The task: Line by line, retype the material below exactly, from its first line up to and including the one holding "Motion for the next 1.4".

[Opening Records to process section]

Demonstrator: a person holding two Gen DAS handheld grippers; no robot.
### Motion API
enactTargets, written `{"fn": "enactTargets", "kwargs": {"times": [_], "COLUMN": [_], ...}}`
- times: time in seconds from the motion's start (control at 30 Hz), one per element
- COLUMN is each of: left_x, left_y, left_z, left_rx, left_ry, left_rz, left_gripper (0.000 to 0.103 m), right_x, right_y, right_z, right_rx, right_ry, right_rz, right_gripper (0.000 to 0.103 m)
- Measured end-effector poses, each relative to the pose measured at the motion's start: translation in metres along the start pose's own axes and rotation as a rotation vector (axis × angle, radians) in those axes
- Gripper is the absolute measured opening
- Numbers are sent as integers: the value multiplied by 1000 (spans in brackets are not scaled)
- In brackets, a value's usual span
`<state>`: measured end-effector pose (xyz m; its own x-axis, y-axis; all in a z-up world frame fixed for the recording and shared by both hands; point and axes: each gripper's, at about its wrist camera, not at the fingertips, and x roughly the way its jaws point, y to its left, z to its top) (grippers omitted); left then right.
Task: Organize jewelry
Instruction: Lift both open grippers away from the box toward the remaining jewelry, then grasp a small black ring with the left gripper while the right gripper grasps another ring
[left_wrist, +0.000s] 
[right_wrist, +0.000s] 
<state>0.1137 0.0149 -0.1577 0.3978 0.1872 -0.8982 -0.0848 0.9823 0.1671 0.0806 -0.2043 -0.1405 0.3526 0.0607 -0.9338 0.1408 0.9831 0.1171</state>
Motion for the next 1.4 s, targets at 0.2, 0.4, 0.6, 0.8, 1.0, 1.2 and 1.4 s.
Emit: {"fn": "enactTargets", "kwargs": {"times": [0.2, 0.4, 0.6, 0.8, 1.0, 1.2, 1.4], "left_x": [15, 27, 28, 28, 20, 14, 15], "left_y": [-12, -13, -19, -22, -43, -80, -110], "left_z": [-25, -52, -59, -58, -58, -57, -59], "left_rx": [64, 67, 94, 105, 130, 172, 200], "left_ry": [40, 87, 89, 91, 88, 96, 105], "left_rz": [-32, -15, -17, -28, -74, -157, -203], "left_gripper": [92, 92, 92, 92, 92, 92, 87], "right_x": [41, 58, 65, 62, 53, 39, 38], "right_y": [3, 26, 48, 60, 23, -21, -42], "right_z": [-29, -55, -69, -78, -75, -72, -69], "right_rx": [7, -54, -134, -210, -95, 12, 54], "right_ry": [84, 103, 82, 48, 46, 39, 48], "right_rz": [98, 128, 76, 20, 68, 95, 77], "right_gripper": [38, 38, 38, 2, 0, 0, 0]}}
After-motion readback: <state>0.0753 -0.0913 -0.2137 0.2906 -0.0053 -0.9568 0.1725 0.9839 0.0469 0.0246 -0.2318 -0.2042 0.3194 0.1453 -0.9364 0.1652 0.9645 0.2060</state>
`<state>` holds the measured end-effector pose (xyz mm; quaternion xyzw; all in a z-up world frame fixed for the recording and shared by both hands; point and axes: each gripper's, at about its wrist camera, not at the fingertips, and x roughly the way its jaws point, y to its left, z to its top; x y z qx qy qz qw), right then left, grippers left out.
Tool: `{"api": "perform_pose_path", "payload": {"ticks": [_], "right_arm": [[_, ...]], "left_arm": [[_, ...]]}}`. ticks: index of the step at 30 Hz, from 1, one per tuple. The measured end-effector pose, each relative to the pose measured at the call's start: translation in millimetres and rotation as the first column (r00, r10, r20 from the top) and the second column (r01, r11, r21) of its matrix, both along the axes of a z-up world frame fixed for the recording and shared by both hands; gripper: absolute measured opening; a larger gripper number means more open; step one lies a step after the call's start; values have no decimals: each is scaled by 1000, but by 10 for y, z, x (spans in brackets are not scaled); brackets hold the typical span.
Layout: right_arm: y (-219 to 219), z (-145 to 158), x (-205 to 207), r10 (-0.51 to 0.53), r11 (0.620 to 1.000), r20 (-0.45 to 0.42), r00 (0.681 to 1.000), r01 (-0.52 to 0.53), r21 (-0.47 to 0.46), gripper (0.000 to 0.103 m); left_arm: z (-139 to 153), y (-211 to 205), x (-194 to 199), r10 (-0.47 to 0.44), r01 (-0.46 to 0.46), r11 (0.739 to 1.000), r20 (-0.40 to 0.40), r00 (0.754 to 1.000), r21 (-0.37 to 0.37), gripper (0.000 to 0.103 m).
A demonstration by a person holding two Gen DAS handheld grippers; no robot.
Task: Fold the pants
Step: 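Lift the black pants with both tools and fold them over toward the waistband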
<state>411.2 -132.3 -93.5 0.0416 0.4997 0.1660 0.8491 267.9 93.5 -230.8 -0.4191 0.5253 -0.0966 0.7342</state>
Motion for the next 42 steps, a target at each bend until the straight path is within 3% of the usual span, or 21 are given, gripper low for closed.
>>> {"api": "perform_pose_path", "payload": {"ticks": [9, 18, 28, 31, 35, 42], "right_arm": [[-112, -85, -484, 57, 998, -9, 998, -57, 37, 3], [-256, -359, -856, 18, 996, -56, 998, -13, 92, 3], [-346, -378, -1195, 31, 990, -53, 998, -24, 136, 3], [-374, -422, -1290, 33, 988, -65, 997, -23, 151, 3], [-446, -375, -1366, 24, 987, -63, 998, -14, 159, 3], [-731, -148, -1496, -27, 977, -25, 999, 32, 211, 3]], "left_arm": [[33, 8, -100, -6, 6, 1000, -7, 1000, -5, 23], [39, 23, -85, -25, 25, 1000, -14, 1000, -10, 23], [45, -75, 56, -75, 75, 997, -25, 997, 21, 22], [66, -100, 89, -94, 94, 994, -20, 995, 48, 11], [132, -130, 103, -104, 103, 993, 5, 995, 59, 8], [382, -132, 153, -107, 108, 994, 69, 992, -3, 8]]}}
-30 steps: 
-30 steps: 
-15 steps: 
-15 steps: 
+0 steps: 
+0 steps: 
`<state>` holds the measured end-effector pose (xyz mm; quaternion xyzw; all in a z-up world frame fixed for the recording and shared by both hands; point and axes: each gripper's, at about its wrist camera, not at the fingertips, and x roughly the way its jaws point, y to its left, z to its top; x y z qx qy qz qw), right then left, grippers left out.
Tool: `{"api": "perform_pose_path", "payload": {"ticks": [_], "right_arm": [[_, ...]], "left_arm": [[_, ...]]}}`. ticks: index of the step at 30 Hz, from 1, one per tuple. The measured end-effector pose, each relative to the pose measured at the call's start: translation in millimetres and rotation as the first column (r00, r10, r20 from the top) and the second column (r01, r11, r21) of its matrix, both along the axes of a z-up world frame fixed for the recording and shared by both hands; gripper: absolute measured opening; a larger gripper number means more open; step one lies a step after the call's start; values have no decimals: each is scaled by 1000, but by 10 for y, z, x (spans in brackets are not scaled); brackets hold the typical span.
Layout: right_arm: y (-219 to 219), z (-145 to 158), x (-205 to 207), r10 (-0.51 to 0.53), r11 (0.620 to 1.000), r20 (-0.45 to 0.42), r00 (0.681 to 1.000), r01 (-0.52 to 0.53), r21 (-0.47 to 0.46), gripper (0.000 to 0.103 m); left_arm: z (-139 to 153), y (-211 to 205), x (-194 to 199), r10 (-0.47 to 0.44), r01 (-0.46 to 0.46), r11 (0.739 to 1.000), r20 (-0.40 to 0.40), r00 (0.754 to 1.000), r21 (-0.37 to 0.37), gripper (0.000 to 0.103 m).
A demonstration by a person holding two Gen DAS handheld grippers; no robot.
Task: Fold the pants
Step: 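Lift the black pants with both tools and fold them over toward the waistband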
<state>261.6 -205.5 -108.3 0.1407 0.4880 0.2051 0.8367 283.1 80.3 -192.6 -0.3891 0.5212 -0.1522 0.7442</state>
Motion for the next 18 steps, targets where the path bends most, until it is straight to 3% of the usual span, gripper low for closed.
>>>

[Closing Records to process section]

Result for this exercise:
Demonstrator: a person holding two Gen DAS handheld grippers; no robot.
### Motion API
enactTargets, written `{"fn": "enactTargets", "kwargs": {"times": [_], "COLUMN": [_], ...}}`
- times: time in seconds from the motion's start (control at 30 Hz), one per element
- COLUMN is each of: left_x, left_y, left_z, left_rx, left_ry, left_rz, left_gripper (0.000 to 0.103 m), right_x, right_y, right_z, right_rx, right_ry, right_rz, right_gripper (0.000 to 0.103 m)
- Measured end-effector poses, each relative to the pose measured at the motion's start: translation in metres along the start pose's own axes and rotation as a rotation vector (axis × angle, radians) in those axes
- Gripper is the absolute measured opening
- Numbers are sent as integers: the value multiplied by 1000 (spans in brackets are not scaled)
- In brackets, a value's usual span
`<state>`: measured end-effector pose (xyz m; its own x-axis, y-axis; all in a z-up world frame fixed for the recording and shared by both hands; point and axes: each gripper's, at about its wrist camera, not at the fingertips, and x roughly the way its jaws point, y to its left, z to its top) (grippers omitted); left then right.
Task: Organize jewelry
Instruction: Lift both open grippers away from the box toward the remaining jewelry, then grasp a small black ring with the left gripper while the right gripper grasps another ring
[left_wrist, +0.000s] 
[right_wrist, +0.000s] 
<state>0.1137 0.0149 -0.1577 0.3978 0.1872 -0.8982 -0.0848 0.9823 0.1671 0.0806 -0.2043 -0.1405 0.3526 0.0607 -0.9338 0.1408 0.9831 0.1171</state>
Motion for the next 1.4 s, targets at 0.2, 0.4, 0.6, 0.8, 1.0, 1.2 and 1.4 s.

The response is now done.